ABOUT THIS EXERCISE
Filter the entries that follow, copying every line in which the word "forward" appears.

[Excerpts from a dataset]

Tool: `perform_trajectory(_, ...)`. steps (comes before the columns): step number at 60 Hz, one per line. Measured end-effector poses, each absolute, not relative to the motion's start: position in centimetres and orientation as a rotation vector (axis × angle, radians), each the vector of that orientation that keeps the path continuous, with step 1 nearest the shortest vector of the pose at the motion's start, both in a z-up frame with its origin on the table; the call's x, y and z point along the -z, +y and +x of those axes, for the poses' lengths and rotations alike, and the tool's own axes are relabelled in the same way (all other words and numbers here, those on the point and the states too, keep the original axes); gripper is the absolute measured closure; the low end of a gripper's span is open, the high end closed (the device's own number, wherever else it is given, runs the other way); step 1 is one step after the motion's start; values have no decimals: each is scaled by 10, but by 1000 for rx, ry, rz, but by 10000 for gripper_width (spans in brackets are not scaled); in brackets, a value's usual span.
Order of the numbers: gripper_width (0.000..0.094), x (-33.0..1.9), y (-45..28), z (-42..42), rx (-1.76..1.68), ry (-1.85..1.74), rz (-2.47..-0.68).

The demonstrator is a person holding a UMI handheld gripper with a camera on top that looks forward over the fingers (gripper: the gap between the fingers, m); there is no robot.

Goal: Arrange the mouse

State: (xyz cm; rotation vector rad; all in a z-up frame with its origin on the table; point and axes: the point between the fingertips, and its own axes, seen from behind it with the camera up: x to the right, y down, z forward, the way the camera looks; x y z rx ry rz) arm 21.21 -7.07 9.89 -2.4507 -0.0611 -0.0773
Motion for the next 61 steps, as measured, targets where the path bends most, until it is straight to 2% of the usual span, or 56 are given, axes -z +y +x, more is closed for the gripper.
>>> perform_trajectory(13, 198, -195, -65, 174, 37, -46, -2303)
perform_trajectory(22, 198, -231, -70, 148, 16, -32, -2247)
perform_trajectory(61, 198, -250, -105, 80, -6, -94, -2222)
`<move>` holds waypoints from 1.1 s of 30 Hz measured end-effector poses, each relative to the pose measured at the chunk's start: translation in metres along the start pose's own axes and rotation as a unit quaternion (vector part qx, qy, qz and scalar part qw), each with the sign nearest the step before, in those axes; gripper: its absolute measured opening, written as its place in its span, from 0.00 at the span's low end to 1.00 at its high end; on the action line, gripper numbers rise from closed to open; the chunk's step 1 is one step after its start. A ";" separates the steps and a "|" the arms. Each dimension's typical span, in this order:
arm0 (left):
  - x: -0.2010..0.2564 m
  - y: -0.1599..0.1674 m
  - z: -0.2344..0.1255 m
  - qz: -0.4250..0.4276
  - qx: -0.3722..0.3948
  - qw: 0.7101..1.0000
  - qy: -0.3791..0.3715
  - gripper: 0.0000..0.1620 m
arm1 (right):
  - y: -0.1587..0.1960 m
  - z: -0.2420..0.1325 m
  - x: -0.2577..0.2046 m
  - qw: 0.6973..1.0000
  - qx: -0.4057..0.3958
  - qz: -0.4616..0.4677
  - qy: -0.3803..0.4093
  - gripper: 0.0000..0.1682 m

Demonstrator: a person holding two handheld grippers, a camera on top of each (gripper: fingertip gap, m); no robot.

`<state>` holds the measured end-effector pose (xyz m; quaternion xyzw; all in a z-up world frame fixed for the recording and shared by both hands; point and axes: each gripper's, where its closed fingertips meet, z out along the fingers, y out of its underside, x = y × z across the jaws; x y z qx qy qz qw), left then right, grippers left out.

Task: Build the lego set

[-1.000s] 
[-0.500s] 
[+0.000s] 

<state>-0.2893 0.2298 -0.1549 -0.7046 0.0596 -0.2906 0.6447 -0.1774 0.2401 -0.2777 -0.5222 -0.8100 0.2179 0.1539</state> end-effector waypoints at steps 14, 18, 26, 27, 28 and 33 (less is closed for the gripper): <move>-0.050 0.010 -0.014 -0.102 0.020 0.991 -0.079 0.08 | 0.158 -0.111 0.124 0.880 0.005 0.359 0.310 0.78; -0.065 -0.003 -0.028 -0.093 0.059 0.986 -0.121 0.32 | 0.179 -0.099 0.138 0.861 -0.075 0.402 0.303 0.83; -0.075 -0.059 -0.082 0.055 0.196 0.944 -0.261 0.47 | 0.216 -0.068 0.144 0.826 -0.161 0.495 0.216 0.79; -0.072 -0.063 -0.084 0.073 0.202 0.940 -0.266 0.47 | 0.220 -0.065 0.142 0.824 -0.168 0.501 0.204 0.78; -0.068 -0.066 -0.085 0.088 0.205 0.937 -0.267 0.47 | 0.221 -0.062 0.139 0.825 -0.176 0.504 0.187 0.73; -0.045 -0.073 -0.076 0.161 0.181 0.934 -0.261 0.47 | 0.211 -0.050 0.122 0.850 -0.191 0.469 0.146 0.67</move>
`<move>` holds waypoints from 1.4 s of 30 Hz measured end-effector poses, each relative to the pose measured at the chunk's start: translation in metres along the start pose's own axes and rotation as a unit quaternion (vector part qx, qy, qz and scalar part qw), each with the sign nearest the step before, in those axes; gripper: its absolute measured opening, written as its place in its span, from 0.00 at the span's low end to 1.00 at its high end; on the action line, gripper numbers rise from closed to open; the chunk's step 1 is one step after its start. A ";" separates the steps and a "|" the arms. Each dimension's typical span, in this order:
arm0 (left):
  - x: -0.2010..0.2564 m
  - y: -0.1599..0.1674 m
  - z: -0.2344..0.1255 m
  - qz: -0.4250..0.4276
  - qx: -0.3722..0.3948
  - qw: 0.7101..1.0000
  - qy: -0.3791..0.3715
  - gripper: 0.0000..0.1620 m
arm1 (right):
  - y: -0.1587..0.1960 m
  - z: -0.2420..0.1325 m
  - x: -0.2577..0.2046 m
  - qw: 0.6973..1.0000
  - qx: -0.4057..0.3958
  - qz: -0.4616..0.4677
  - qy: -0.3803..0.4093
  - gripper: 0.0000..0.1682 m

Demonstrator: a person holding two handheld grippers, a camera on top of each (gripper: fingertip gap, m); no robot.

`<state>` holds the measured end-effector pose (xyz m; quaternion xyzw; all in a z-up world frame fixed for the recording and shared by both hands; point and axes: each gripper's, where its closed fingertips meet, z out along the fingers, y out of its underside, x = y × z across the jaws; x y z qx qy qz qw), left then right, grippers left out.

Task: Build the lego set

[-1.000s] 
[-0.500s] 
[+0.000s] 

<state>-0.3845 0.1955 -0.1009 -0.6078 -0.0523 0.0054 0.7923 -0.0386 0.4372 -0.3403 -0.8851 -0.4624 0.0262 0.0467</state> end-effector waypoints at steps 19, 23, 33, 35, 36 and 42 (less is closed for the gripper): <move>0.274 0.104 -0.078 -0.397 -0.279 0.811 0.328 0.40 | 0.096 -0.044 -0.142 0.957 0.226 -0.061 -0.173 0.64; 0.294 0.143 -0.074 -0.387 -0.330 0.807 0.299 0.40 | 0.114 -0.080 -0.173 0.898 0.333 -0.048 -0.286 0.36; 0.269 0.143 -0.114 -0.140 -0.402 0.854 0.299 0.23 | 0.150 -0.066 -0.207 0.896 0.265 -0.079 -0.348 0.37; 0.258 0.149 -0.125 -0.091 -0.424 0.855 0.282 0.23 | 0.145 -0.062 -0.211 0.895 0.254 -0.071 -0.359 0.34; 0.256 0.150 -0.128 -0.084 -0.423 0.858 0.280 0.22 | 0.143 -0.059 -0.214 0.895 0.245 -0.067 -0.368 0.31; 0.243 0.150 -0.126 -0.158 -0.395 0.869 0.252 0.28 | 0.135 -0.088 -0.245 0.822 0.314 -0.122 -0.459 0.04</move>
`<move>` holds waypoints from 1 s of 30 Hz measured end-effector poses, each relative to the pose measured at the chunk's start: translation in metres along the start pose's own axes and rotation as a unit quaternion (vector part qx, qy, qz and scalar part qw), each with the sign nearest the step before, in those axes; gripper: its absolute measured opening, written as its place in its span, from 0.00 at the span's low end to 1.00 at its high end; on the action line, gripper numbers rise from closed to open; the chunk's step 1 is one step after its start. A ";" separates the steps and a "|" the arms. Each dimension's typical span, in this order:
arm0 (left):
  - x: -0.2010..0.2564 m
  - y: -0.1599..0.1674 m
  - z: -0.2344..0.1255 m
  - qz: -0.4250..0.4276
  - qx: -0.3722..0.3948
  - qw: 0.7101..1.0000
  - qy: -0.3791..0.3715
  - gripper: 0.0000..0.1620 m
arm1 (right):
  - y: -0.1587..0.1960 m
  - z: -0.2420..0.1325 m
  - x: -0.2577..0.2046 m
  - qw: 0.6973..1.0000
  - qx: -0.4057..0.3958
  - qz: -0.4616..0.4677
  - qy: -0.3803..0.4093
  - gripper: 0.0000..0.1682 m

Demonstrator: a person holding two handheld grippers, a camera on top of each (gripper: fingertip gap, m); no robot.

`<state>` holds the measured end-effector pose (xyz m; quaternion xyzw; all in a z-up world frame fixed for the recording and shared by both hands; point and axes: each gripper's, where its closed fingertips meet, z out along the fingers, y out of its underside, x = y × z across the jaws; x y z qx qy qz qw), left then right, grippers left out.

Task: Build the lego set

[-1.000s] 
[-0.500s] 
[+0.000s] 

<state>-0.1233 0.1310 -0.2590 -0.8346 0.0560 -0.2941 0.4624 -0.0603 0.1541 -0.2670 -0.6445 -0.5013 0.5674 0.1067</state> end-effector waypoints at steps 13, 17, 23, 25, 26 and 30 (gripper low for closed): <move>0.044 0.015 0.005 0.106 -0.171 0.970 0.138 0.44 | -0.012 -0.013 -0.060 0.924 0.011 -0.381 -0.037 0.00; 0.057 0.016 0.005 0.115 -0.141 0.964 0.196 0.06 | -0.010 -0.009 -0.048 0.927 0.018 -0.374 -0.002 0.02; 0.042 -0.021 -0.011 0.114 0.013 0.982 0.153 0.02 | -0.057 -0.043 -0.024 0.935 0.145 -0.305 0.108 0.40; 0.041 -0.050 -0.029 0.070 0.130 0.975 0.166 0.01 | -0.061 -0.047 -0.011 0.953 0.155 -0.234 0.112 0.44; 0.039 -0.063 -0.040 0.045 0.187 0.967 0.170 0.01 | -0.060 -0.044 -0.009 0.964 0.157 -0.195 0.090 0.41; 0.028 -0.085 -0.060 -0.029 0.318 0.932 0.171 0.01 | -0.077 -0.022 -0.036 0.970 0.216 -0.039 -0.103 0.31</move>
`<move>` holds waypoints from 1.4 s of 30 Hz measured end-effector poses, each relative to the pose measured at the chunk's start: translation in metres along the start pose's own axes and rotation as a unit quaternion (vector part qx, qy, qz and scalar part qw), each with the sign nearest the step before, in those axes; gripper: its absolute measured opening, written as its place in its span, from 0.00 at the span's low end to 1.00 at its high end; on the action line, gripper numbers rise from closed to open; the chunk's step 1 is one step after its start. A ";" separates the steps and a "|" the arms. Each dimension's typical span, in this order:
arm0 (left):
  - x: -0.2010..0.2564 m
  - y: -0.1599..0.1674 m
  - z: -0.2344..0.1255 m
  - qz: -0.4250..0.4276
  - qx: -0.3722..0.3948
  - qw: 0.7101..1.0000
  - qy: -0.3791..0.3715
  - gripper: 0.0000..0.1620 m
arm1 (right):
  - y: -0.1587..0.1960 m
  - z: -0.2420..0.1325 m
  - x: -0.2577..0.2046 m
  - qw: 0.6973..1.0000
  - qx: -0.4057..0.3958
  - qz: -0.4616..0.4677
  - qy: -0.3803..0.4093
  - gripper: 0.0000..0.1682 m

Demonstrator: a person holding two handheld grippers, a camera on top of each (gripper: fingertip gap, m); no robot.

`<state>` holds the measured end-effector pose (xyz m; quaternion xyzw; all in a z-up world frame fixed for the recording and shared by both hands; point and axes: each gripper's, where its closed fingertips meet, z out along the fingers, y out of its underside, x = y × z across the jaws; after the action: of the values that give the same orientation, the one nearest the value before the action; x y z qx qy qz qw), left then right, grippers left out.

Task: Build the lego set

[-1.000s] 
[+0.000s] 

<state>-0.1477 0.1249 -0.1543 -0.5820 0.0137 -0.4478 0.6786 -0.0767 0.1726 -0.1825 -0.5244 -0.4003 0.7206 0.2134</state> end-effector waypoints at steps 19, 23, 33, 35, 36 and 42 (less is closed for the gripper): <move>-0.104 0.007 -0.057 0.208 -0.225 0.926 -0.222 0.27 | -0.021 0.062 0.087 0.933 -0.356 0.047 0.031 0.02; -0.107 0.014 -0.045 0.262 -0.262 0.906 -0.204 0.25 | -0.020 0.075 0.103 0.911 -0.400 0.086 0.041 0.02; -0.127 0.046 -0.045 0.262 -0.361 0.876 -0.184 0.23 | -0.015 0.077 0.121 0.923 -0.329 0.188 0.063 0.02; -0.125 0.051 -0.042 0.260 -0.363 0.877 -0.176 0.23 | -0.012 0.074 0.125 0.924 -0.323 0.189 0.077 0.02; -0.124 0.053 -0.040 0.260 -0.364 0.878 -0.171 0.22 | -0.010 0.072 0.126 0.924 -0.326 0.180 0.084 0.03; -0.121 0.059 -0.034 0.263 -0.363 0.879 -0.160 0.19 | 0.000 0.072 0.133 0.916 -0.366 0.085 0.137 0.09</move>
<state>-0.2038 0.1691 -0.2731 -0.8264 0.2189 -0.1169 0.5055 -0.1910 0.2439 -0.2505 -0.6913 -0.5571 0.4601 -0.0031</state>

OUTPUT FOR THIS TASK
The demonstrator is a person holding a UMI handheld gripper with a camera on top that looks forward over the fingers (gripper: the gap between the fingers, m); there is no robot.
State: (xyz cm; rotation vector rad; all in a z-up frame with its origin on the table; point and axes: the point between the fingertips, and its own axes, seen from behind it with the camera up: x to the right, y down, z forward, the way the camera looks; x y z rx ry rz) arm 21.21 -7.07 9.89 -2.4507 -0.0611 -0.0773

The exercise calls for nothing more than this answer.